Exercise:
In the listing below, count the lines containing the string "parts" and state only the number.

Information given:
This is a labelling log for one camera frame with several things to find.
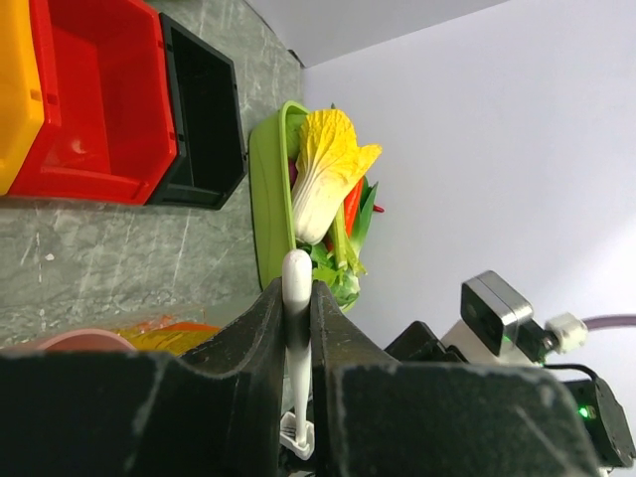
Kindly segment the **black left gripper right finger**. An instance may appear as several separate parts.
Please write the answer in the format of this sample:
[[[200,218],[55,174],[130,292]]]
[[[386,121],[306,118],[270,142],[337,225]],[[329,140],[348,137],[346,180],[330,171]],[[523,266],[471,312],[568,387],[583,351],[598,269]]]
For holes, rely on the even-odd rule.
[[[594,476],[566,390],[540,368],[402,363],[311,293],[320,476]]]

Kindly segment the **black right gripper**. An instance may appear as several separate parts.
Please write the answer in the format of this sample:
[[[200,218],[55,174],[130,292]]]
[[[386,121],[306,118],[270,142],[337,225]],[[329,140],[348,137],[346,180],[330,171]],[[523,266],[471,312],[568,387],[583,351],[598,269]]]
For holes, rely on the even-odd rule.
[[[421,321],[414,321],[386,347],[401,362],[449,362],[498,366],[535,366],[553,372],[582,374],[563,382],[572,395],[577,413],[594,447],[602,470],[630,468],[635,464],[635,443],[623,406],[610,385],[592,368],[575,363],[534,361],[514,346],[503,355],[493,354],[480,338],[458,321],[441,338]]]

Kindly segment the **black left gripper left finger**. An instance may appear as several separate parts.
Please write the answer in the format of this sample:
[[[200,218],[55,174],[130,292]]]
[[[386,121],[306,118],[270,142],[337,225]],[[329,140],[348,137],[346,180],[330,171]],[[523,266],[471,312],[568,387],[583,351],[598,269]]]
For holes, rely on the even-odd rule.
[[[181,357],[6,351],[5,476],[273,476],[284,368],[282,293]]]

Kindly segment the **yellow toothpaste tube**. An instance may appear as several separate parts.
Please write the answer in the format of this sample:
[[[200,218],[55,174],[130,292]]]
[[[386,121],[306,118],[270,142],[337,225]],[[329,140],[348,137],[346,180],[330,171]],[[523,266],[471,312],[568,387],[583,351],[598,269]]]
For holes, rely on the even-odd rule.
[[[164,351],[181,356],[208,341],[219,327],[196,322],[178,322],[162,328],[124,328],[114,333],[139,351]]]

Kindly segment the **pink plastic cup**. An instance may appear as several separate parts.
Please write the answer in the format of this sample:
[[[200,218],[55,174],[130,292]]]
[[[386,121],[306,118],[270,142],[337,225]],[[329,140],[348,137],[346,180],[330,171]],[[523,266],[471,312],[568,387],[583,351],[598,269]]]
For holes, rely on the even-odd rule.
[[[103,329],[76,329],[1,349],[2,355],[34,352],[129,352],[137,349],[120,335]]]

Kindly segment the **cream toothbrush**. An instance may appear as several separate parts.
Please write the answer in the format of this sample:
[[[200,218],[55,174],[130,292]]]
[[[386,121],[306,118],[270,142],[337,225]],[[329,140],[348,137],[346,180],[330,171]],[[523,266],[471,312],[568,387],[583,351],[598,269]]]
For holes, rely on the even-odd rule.
[[[282,263],[282,304],[285,354],[293,393],[293,411],[280,420],[279,441],[296,457],[307,461],[315,448],[314,424],[307,419],[311,385],[309,304],[312,260],[302,249],[293,249]]]

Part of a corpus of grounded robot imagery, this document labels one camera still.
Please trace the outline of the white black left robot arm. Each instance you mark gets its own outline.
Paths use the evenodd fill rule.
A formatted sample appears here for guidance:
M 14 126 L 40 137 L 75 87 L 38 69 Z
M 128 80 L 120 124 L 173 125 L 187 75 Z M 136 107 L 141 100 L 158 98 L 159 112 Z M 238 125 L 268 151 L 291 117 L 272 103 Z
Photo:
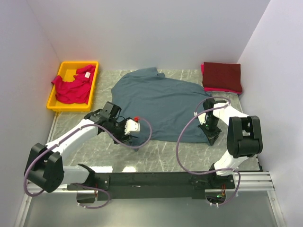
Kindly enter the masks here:
M 95 185 L 95 171 L 78 164 L 64 166 L 64 160 L 89 139 L 102 132 L 108 132 L 114 142 L 126 143 L 132 132 L 140 131 L 138 119 L 125 118 L 118 121 L 121 108 L 106 102 L 104 108 L 84 116 L 74 128 L 45 145 L 35 144 L 28 157 L 24 172 L 25 181 L 31 181 L 45 192 L 53 192 L 62 184 L 77 183 L 82 189 L 89 190 Z

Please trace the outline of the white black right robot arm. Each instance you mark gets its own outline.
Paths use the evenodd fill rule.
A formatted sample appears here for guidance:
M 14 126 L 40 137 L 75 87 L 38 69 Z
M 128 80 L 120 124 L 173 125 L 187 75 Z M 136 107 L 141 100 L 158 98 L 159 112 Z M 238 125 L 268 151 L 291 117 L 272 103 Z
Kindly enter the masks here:
M 260 119 L 236 110 L 229 101 L 208 98 L 201 104 L 208 112 L 198 116 L 199 128 L 205 134 L 209 145 L 212 146 L 216 142 L 222 131 L 217 126 L 218 122 L 223 121 L 228 126 L 227 151 L 210 168 L 217 172 L 208 175 L 209 186 L 218 189 L 230 182 L 232 171 L 243 161 L 262 152 Z

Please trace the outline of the blue-grey t shirt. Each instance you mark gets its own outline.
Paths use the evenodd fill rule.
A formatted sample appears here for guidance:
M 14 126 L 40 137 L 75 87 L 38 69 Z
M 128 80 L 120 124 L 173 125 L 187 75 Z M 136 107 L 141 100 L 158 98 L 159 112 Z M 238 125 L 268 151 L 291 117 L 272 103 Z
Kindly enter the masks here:
M 199 103 L 211 97 L 199 84 L 171 79 L 156 68 L 147 68 L 122 76 L 111 93 L 112 103 L 121 107 L 123 117 L 145 119 L 131 145 L 139 146 L 148 138 L 176 142 L 182 130 L 181 142 L 207 142 L 198 120 L 187 126 L 196 107 L 203 111 Z

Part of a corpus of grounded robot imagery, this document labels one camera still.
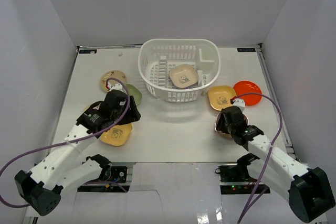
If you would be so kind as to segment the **yellow square panda plate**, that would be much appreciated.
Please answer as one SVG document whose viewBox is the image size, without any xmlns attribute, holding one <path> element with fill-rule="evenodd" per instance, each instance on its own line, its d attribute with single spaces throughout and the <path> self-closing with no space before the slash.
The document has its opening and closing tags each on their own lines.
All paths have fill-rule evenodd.
<svg viewBox="0 0 336 224">
<path fill-rule="evenodd" d="M 115 147 L 124 145 L 132 132 L 132 124 L 116 125 L 100 136 L 100 141 Z"/>
</svg>

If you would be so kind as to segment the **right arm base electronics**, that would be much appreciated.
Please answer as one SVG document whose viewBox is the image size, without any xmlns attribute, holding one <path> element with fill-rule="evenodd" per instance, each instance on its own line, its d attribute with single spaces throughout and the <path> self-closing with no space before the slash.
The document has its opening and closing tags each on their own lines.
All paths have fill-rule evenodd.
<svg viewBox="0 0 336 224">
<path fill-rule="evenodd" d="M 249 195 L 256 183 L 238 165 L 221 165 L 215 169 L 219 176 L 221 195 Z"/>
</svg>

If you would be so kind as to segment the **cream round flower plate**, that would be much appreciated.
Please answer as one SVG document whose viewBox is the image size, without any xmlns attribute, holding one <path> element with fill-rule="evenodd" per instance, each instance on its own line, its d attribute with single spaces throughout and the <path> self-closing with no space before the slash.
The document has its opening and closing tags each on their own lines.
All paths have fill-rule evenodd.
<svg viewBox="0 0 336 224">
<path fill-rule="evenodd" d="M 120 71 L 120 70 L 111 70 L 109 72 L 106 72 L 99 81 L 99 87 L 103 92 L 107 93 L 107 88 L 106 88 L 106 84 L 107 82 L 111 83 L 111 84 L 115 84 L 115 83 L 120 83 L 122 82 L 123 84 L 127 84 L 128 80 L 127 80 L 127 76 L 124 72 Z"/>
</svg>

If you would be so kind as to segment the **golden square panda plate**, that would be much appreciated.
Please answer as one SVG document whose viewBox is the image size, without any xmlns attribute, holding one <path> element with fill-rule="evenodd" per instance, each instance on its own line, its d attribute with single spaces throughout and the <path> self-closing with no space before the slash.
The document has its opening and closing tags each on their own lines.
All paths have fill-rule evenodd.
<svg viewBox="0 0 336 224">
<path fill-rule="evenodd" d="M 221 111 L 232 106 L 230 100 L 236 95 L 236 92 L 230 86 L 214 86 L 208 90 L 207 94 L 210 106 L 216 111 Z"/>
</svg>

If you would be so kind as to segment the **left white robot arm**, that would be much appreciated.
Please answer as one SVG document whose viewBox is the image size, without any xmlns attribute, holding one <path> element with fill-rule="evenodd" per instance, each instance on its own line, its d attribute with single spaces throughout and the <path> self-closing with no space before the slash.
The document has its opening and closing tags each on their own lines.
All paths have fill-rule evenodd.
<svg viewBox="0 0 336 224">
<path fill-rule="evenodd" d="M 108 128 L 140 119 L 133 96 L 111 90 L 103 101 L 93 103 L 77 118 L 69 134 L 40 163 L 29 171 L 20 170 L 15 183 L 20 196 L 40 215 L 50 214 L 62 196 L 86 182 L 111 178 L 111 162 L 104 156 L 88 156 L 80 166 L 70 165 Z"/>
</svg>

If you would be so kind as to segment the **green square panda plate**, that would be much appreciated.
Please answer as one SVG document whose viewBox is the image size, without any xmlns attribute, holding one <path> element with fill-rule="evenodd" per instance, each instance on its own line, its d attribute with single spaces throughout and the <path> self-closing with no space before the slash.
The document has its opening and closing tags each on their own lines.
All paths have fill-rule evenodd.
<svg viewBox="0 0 336 224">
<path fill-rule="evenodd" d="M 132 84 L 126 84 L 130 96 L 133 96 L 136 105 L 139 105 L 142 100 L 142 93 Z"/>
</svg>

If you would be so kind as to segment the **pink square plate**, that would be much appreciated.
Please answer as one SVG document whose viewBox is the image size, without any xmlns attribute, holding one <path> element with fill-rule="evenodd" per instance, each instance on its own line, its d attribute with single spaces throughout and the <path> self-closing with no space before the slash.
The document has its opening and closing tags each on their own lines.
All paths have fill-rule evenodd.
<svg viewBox="0 0 336 224">
<path fill-rule="evenodd" d="M 228 133 L 224 133 L 224 132 L 222 132 L 222 131 L 218 131 L 218 130 L 216 129 L 216 125 L 217 125 L 217 123 L 218 123 L 218 121 L 219 121 L 219 118 L 220 118 L 220 113 L 218 113 L 217 118 L 216 118 L 216 122 L 215 122 L 215 125 L 214 125 L 215 132 L 216 132 L 219 136 L 221 136 L 221 137 L 224 137 L 224 138 L 233 140 L 233 138 L 231 137 L 231 135 L 229 135 Z"/>
</svg>

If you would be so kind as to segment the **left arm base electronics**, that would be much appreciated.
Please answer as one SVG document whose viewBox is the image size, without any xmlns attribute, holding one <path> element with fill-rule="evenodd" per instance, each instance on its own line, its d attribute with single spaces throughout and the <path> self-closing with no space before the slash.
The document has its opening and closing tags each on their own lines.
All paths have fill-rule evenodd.
<svg viewBox="0 0 336 224">
<path fill-rule="evenodd" d="M 112 166 L 105 175 L 105 181 L 91 180 L 81 185 L 79 193 L 127 193 L 130 188 L 128 167 Z"/>
</svg>

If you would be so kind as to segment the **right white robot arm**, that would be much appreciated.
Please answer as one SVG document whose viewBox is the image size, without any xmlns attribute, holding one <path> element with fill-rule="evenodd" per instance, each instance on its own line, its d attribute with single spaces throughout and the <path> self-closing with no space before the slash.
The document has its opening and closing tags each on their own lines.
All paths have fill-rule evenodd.
<svg viewBox="0 0 336 224">
<path fill-rule="evenodd" d="M 310 223 L 335 207 L 335 198 L 324 170 L 310 168 L 280 148 L 254 125 L 248 125 L 241 109 L 230 106 L 221 110 L 215 129 L 230 135 L 248 153 L 223 173 L 228 178 L 262 182 L 289 203 L 295 216 Z"/>
</svg>

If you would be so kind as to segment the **beige square panda plate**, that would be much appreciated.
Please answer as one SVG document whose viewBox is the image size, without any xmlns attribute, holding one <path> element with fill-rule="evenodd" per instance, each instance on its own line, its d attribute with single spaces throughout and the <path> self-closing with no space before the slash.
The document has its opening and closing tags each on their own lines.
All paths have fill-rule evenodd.
<svg viewBox="0 0 336 224">
<path fill-rule="evenodd" d="M 189 64 L 182 64 L 169 71 L 172 83 L 178 89 L 186 89 L 198 83 L 198 73 Z"/>
</svg>

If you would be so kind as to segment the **orange round plate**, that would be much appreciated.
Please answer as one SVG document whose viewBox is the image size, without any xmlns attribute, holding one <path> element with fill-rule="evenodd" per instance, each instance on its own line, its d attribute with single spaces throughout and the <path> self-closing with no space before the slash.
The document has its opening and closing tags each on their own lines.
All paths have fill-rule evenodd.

Response below:
6